His stomach protested, a sharp sting that shoot to his very core.
Don't throw up. Don't. Throw up.
He kept sipping between deep, heavy breaths.
Leaving the shower open might have been a life-saving intuition. To reach the sink, he would have needed trance again, meaning he'd pass out for an unknowable amount of hours more. Experience taught him that recovering from Lysoxadyne, once it failed at killing you, mostly meant flushing it all out over time, drinking an almost concerning amount of water over a few days. Couldn't do that while unconscious.
It would still leave damage. Not as much as it did when he was building up resistance to it, but while under his threshold, 10 mg were double the dose necessary to kill a man. He'd need a shot of NR to fix it all.
He groaned, resting his forehead against the tile floor. Recovering from this already was fucking annoying, recovering enough for NR to repair organs on top of his freshly scarred arms, without killing him off in the process… he was gonna spend a lot of time plastered on the ground.
---
A whistle of wind. One foot out of the railing, Kev was looking down, down below from the rooftop.
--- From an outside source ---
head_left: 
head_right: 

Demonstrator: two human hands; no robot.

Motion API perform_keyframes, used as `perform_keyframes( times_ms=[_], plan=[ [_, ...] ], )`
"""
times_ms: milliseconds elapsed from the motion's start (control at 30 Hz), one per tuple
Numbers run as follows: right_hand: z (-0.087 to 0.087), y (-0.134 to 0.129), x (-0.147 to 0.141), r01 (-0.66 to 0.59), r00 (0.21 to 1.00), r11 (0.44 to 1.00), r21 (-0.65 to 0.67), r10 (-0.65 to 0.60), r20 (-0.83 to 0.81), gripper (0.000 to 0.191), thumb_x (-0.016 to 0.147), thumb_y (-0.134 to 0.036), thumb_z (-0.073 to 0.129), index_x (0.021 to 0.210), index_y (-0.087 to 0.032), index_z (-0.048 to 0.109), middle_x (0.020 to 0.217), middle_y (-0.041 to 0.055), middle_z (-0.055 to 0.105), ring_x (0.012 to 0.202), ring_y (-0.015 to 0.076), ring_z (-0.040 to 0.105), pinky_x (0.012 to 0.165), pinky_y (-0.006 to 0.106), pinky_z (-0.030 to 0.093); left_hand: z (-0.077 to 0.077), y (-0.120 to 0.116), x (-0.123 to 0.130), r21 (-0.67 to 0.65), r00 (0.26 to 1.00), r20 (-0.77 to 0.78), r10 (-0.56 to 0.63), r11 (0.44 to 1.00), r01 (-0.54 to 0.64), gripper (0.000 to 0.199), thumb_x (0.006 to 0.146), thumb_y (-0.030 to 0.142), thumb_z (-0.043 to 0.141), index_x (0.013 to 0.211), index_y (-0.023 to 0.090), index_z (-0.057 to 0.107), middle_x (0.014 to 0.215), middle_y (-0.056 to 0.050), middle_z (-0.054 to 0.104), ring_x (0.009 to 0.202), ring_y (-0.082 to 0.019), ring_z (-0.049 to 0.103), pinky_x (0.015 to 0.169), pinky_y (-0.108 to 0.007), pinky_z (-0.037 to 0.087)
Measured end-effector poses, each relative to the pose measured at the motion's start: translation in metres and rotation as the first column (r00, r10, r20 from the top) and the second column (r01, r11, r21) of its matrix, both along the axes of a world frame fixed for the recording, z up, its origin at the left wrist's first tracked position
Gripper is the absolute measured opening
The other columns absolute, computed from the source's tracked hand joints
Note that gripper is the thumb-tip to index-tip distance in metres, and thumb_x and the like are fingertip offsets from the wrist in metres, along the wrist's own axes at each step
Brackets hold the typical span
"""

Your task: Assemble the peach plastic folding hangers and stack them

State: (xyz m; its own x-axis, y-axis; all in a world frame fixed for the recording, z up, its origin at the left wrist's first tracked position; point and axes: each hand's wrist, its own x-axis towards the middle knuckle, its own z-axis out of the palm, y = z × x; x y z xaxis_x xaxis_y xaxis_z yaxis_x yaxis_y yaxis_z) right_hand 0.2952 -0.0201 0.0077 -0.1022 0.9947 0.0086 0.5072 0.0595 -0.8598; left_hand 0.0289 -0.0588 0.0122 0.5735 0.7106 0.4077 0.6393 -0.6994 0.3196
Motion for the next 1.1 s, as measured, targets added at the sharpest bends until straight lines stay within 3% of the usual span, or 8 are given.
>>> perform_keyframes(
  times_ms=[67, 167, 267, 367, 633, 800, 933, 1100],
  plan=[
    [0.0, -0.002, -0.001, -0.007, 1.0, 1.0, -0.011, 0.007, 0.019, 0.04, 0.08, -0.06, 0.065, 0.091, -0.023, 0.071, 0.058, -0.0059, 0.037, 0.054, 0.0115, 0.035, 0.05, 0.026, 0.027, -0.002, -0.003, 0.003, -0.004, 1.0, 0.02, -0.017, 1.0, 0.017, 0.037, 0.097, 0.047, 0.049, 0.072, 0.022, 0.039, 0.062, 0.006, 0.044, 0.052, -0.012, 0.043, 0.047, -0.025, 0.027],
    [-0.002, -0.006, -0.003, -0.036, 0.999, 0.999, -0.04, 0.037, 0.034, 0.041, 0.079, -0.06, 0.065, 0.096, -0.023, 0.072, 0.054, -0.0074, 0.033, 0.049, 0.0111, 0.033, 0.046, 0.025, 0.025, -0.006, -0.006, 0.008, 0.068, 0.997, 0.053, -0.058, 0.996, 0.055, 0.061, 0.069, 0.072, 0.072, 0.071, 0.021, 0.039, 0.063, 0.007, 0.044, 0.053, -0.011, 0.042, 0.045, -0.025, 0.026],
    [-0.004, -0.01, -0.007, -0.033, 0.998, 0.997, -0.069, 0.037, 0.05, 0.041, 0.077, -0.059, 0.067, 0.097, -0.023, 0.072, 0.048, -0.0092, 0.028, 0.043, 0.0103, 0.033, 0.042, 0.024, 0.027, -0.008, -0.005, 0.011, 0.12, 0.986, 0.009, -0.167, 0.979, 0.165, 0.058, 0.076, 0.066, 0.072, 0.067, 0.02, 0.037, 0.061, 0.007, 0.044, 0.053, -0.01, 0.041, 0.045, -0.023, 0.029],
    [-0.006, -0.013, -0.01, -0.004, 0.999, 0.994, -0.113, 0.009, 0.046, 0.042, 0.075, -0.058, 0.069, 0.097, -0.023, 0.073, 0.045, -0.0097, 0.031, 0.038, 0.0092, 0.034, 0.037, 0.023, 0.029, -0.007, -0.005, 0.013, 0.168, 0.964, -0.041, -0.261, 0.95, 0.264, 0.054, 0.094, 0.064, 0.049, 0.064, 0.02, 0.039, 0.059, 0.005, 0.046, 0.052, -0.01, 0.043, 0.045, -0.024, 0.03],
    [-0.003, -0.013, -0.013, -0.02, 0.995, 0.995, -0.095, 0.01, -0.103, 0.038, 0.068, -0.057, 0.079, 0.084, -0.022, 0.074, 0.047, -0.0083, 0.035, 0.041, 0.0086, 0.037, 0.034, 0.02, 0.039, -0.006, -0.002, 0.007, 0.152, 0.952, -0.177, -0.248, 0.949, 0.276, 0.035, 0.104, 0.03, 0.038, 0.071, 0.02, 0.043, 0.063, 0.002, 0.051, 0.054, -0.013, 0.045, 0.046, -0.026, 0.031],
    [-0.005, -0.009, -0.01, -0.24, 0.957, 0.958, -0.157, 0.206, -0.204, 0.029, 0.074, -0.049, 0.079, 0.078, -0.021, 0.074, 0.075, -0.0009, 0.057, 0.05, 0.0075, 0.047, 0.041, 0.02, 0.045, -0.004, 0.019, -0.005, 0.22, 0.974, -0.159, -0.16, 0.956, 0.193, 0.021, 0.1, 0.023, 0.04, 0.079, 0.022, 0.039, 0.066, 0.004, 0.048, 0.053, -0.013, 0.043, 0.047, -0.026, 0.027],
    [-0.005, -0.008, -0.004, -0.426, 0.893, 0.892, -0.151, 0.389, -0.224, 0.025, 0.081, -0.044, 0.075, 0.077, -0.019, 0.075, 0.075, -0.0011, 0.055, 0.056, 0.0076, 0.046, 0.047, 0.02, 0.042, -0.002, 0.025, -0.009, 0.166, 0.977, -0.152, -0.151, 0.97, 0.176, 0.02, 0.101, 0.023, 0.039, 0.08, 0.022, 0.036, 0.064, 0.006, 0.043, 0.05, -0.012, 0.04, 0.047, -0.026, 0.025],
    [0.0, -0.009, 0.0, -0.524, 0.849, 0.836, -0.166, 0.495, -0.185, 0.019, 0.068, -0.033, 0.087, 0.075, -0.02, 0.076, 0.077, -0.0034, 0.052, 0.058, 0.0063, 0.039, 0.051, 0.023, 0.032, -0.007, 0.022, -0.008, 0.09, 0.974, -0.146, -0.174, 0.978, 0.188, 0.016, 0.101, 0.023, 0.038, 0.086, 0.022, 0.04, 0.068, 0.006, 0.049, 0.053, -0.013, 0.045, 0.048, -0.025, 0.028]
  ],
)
He tilted his head, observing his boot suspended 30 feet above the ground.
“Careful there!”
Kev whipped around, both feet firmly back down, arms half raised in guard.
A girl entered his vision, peeking out of the spiral staircase that led to the center of the roof. About his age, she wore a dirty yellow shirt scribbled in black marker, red hair long and wild.
“It’s slippery! I almost fell last week”.
She was not supposed to be here. No one was supposed to be here.
Still she approached. Her smile was missing a tooth.
“I’m Hyta! What’s your name?”
Kev looked at her, disoriented. He was not supposed to be seen. He was not supposed to talk to people.
The wind picked up, loud in his ears. Insistent.
A weird feeling twisted his gut, a lurching sensation. Something unexpected. Something new.